I’m using the Core library in a project, and recently when I upgraded my OCaml from 4.08.1 to 4.10.0, plenty of compilation errors suddenly appear for comparison expressions like: if (xs = []) then ... or if (x = true) then ...
I saw that this change was discussed in this thread about monomorphic comparison operators in Base, but did not expect that Core would make it a default behavior.
So I’d like to ask since which version that Core removed such polymorphic comparison operators?
(I couldn’t find it in release notes of Core)
Also, if I define a sum type like type ternary = True | False | Unkn, what will be a correct way to write if (x = True) then ... (which is allowed in the new Core)?
I can temporarily fix by writing if (x == True) then ..., but using == doesn’t seem correct, since == is about comparing physical objects…
Thanks for spending your time to check my question.
The change was announced in [ANN] v0.13 release of Jane Street packages, although unfortunately it doesn’t look like the CHANGES.md file was updated in the repo. I would consider the thread to be the canonical announcement.
Here’s a few suggestions:
Define equality/compare functions using ppx_compare
type ternary = True | False | Unkn [@@deriving equal]
let f x = if (equal_ternary x True) then ...

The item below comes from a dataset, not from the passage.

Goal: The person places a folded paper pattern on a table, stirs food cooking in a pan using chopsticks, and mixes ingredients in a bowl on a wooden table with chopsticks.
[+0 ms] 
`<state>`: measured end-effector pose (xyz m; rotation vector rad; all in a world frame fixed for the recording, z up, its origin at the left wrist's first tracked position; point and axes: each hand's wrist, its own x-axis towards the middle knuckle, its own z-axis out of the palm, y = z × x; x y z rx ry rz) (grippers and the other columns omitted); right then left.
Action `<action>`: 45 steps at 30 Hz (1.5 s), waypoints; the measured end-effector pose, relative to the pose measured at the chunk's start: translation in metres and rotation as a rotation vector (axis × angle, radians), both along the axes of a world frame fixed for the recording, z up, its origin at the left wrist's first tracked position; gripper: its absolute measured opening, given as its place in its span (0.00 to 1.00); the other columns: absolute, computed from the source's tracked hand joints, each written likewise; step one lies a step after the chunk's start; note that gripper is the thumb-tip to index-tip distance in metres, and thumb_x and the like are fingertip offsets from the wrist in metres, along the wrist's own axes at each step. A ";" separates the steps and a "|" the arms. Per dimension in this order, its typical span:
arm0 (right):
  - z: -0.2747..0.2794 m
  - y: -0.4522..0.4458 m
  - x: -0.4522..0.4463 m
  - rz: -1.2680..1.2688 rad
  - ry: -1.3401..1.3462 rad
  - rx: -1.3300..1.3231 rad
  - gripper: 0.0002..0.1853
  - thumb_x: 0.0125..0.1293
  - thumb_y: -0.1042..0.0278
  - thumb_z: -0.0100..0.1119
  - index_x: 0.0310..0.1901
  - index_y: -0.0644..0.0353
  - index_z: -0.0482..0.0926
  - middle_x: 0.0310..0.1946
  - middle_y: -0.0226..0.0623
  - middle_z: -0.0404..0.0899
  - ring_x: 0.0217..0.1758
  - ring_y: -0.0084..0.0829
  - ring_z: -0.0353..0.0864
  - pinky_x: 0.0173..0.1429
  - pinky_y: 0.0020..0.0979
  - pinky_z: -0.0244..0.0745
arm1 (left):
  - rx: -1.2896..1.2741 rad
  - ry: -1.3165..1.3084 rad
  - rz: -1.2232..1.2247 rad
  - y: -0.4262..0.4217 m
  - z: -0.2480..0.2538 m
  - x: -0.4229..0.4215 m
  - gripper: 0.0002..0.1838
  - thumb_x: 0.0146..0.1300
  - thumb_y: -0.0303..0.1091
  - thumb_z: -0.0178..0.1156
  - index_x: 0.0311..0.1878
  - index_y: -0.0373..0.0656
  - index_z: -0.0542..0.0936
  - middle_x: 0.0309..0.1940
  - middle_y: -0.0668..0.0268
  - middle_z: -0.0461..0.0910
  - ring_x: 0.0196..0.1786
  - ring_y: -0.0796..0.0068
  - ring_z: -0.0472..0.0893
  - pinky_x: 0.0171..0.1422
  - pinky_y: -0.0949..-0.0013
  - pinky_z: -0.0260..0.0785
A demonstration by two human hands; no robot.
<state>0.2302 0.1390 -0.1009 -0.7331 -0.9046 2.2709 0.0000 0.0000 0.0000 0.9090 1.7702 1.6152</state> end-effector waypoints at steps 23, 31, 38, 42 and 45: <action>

Define equality/compare functions manually
let equal_ternary t1 t2 =
match t1, t2 with
| True, True | False, False | Unkn, Unkn -> true
| _ -> false
Explicitly request polymorphic comparison operators using the Poly module:
That depends on which preprocessor you are using. [@@deriving equal] comes from ppx_compare, whereas [@@deriving eq] comes from ppx_deriving. Base/Core and the like have better support for the former, which is a Jane Street project, although you can feel free to use the latter—the naming conventions are different, so it may not be as convenient.